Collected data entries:
- - - - -

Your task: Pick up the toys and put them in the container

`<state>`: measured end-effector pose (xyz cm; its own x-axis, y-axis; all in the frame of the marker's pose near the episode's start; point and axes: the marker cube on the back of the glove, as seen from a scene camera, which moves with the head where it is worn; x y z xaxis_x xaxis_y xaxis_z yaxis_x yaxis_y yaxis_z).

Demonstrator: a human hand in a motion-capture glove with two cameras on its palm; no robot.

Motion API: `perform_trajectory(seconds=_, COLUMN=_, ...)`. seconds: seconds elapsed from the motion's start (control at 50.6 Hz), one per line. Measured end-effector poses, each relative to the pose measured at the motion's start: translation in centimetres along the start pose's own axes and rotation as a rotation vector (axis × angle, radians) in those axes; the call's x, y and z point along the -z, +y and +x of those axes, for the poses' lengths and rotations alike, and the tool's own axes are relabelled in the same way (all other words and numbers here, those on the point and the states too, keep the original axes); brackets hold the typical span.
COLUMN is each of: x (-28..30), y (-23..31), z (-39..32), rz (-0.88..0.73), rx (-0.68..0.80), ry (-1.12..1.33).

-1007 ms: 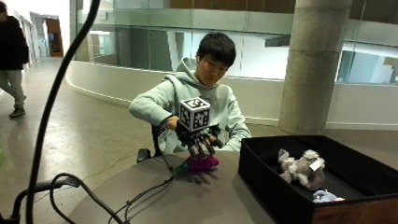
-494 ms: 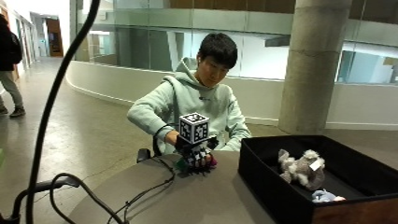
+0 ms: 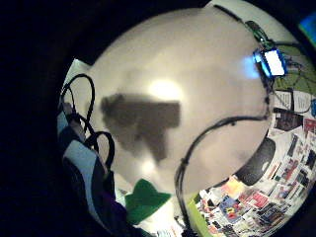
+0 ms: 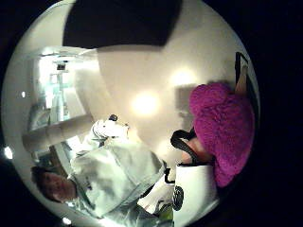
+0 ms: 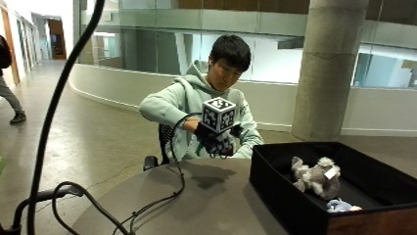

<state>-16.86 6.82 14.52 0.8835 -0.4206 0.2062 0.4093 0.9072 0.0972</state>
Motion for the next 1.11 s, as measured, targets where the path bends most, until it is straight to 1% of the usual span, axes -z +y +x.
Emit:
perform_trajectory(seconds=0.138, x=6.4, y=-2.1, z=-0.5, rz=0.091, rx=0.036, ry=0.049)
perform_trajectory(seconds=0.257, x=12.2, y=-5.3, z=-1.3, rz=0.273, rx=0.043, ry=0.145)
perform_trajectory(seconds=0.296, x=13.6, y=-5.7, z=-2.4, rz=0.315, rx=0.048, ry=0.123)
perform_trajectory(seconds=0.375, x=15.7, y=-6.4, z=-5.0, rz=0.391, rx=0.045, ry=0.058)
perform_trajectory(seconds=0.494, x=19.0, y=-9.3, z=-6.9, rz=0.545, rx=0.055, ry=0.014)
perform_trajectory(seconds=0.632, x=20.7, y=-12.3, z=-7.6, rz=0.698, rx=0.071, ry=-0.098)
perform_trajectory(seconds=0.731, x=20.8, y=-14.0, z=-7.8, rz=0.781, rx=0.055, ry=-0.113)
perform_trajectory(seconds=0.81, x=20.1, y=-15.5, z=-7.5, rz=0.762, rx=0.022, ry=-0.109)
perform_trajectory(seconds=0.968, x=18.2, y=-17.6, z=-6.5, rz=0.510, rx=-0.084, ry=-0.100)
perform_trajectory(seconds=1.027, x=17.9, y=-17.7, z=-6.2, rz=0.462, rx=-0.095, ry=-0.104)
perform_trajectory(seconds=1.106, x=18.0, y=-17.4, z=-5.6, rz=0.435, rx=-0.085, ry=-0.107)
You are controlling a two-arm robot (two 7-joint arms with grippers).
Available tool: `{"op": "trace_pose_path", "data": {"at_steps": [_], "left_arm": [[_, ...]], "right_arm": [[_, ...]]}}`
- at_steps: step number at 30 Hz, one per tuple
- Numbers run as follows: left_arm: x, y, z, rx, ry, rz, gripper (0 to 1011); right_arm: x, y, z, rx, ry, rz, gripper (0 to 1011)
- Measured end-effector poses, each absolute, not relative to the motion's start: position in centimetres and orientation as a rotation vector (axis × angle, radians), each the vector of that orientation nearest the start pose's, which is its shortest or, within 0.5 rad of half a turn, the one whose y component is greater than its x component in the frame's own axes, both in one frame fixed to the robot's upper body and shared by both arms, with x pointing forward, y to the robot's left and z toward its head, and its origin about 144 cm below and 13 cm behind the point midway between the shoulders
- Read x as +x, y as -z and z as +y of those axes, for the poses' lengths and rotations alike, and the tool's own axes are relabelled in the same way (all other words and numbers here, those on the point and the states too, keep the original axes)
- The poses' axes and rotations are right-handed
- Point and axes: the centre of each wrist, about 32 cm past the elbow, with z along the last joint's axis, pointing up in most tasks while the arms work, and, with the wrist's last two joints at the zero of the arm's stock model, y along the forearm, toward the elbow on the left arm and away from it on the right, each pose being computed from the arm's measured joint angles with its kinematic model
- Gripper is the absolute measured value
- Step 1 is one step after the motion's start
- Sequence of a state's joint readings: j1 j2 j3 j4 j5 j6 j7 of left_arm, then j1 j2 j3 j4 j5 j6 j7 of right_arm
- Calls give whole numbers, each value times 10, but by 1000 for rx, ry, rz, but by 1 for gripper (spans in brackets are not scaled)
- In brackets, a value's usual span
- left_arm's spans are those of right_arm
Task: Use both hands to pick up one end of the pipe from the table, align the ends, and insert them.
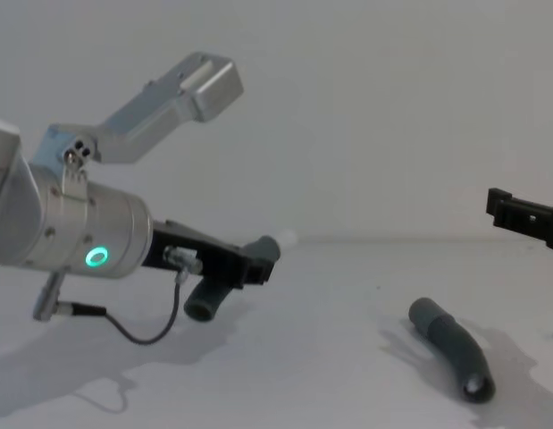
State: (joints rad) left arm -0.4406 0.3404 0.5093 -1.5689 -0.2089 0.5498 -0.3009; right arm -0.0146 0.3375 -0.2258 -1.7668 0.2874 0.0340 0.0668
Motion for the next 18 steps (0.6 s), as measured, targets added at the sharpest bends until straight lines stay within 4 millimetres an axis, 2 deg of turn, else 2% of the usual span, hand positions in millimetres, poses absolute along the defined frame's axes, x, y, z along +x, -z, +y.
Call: {"op": "trace_pose_path", "data": {"at_steps": [18], "left_arm": [[568,-1281,212,395,-618,-103,351]], "right_arm": [[443,-1189,-237,26,1230,-75,1004]]}}
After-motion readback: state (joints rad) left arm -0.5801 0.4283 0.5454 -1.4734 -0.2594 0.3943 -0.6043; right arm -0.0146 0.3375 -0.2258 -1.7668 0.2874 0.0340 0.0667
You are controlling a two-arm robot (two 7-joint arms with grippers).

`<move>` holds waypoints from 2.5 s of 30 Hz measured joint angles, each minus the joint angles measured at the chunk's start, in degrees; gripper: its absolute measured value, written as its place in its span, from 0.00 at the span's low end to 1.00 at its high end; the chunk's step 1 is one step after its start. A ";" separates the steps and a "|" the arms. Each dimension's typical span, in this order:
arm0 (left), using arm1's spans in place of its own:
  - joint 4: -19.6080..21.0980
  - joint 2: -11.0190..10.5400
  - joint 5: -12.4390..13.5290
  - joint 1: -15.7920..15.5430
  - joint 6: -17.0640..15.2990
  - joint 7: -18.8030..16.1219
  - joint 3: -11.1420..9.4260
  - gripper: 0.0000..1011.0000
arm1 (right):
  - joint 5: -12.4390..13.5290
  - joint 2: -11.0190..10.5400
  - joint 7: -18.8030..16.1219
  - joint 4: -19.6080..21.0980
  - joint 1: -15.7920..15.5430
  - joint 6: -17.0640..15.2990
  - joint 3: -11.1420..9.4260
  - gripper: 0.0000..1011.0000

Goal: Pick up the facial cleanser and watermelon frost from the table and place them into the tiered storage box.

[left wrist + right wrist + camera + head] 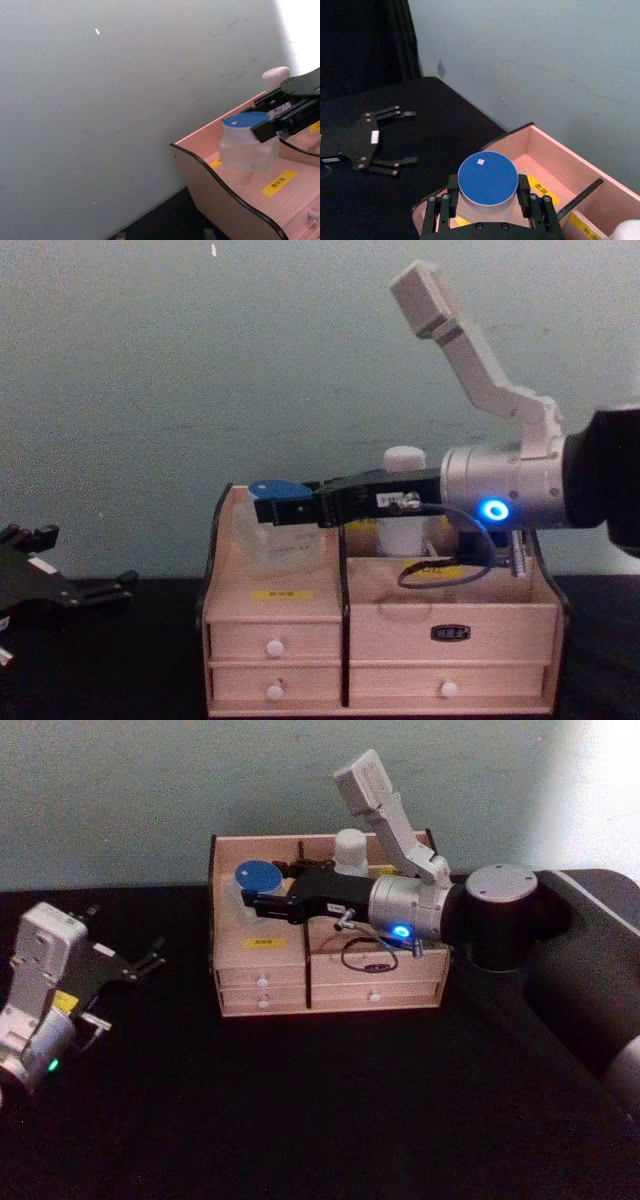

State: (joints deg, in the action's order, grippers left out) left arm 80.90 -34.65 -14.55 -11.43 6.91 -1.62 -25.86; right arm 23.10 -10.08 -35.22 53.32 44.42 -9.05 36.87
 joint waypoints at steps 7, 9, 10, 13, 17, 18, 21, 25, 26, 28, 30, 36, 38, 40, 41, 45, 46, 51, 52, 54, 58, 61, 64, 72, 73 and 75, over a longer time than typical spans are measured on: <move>0.00 0.00 0.00 0.00 0.00 0.00 0.00 0.99 | -1.06 1.89 0.69 -3.51 1.41 -1.02 -0.11 0.70; 0.00 0.00 0.00 0.00 0.00 0.00 0.00 0.99 | -1.25 2.12 0.79 -3.88 1.50 -1.17 -0.24 0.70; 0.00 0.00 0.00 0.00 0.00 0.00 0.00 0.99 | -1.42 2.32 0.81 -4.23 1.59 -1.28 -0.35 0.70; 0.00 0.00 0.00 0.00 0.00 0.00 0.00 0.99 | -1.79 2.68 0.84 -4.85 1.75 -1.45 -0.53 0.70; 0.00 0.00 0.00 0.00 0.00 0.00 0.00 0.99 | -2.29 2.96 0.84 -5.33 1.79 -1.54 -0.69 0.70; 0.00 0.00 0.00 0.00 0.00 0.00 0.00 0.99 | -2.40 3.01 0.84 -5.41 1.80 -1.55 -0.73 0.70; 0.00 0.00 0.00 0.00 0.00 0.00 0.00 0.99 | -2.99 3.21 0.92 -5.75 1.88 -1.55 -0.82 0.70; 0.00 0.00 0.00 0.00 0.00 0.00 0.00 0.99 | -2.98 3.20 0.91 -5.75 1.88 -1.55 -0.82 0.70; 0.00 0.00 0.00 0.00 0.00 0.00 0.00 0.99 | -2.96 3.20 0.92 -5.75 1.89 -1.55 -0.82 0.70; 0.00 0.00 0.00 0.00 0.00 0.00 0.00 0.99 | -2.91 3.19 0.92 -5.74 1.89 -1.55 -0.82 0.70; 0.00 0.00 0.00 0.00 0.00 0.00 0.00 0.99 | -2.89 3.18 0.91 -5.72 1.89 -1.55 -0.82 0.70; 0.00 0.00 0.00 0.00 0.00 0.00 0.00 0.99 | -2.79 3.16 0.91 -5.67 1.89 -1.55 -0.80 0.75; 0.00 0.00 0.00 0.00 0.00 0.00 0.00 0.99 | -2.76 3.15 0.90 -5.66 1.89 -1.55 -0.79 0.82; 0.00 0.00 0.00 0.00 0.00 0.00 0.00 0.99 | -2.73 3.14 0.89 -5.65 1.89 -1.55 -0.78 0.89; 0.00 0.00 0.00 0.00 0.00 0.00 0.00 0.99 | -2.73 3.14 0.89 -5.64 1.89 -1.55 -0.79 0.91; 0.00 0.00 0.00 0.00 0.00 0.00 0.00 0.99 | -2.71 3.13 0.88 -5.63 1.88 -1.56 -0.78 0.97; 0.00 0.00 0.01 0.00 0.00 0.00 0.00 0.99 | -2.70 3.13 0.88 -5.62 1.88 -1.56 -0.78 0.99; 0.00 0.00 0.00 0.00 0.00 0.00 0.00 0.99 | -2.66 3.13 0.86 -5.60 1.87 -1.56 -0.78 0.99; 0.00 0.00 0.01 0.00 0.00 0.00 0.00 0.99 | -2.66 3.13 0.86 -5.60 1.87 -1.56 -0.78 0.99; 0.00 0.00 0.01 0.00 0.00 0.00 0.00 0.99 | -2.64 3.13 0.86 -5.60 1.86 -1.56 -0.78 0.99; 0.00 0.00 0.00 0.00 0.00 0.00 0.00 0.99 | -2.41 2.57 0.77 -3.65 0.96 -1.53 -1.43 0.99; 0.00 0.00 0.00 0.00 0.00 0.00 0.00 0.99 | -1.94 1.62 0.79 -0.77 -0.19 -1.50 -2.22 0.99; 0.00 0.00 0.00 0.00 0.00 0.00 0.00 0.99 | -1.19 0.40 0.87 3.10 -1.62 -1.47 -3.14 0.99; 0.00 0.00 0.00 0.00 0.00 0.00 0.00 0.99 | 0.53 -2.97 4.11 13.46 -6.10 0.00 -6.01 0.99; 0.00 0.00 0.00 0.00 0.00 0.00 0.00 0.99 | 0.67 -3.63 5.64 15.47 -7.32 0.58 -6.83 0.99; 0.00 0.00 0.00 0.00 0.00 0.00 0.00 0.99 | 0.75 -4.15 6.92 17.02 -8.32 1.00 -7.60 0.99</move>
State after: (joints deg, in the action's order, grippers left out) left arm 80.90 -34.65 -14.55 -11.43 6.91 -1.62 -25.86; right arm 23.85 -14.23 -28.30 70.33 36.10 -8.05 29.27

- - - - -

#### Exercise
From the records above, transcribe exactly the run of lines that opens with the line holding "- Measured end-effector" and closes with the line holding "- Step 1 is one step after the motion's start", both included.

#### Exercise result
- Measured end-effector poses, each absolute, not relative to the motion's start: position in centimetres and orientation as a rotation vector (axis × angle, radians), each the vector of that orientation nearest the start pose's, which is its shortest or, within 0.5 rad of half a turn, the one whose y component is greater than its x component in the frame's own axes, both in one frame fixed to the robot's upper body and shared by both arms, with x pointing forward, y to the robot's left and z toward its head, and its origin about 144 cm below and 13 cm behind the point midway between the shoulders
- Read x as +x, y as -z and z as +y of those axes, for the poses' lengths and rotations alike, and the tool's own axes are relabelled in the same way (all other words and numbers here, those on the point and the states too, keep the original axes)
- The poses' axes and rotations are right-handed
- Point and axes: the centre of each wrist, about 32 cm past the elbow, with z along the last joint's axis, pointing up in most tasks while the arms work, and, with the wrist's last two joints at the zero of the arm's stock model, y along the forearm, toward the elbow on the left arm and away from it on the right, each pose being computed from the arm's measured joint angles with its kinematic model
- Gripper is the absolute measured value
- Step 1 is one step after the motion's start

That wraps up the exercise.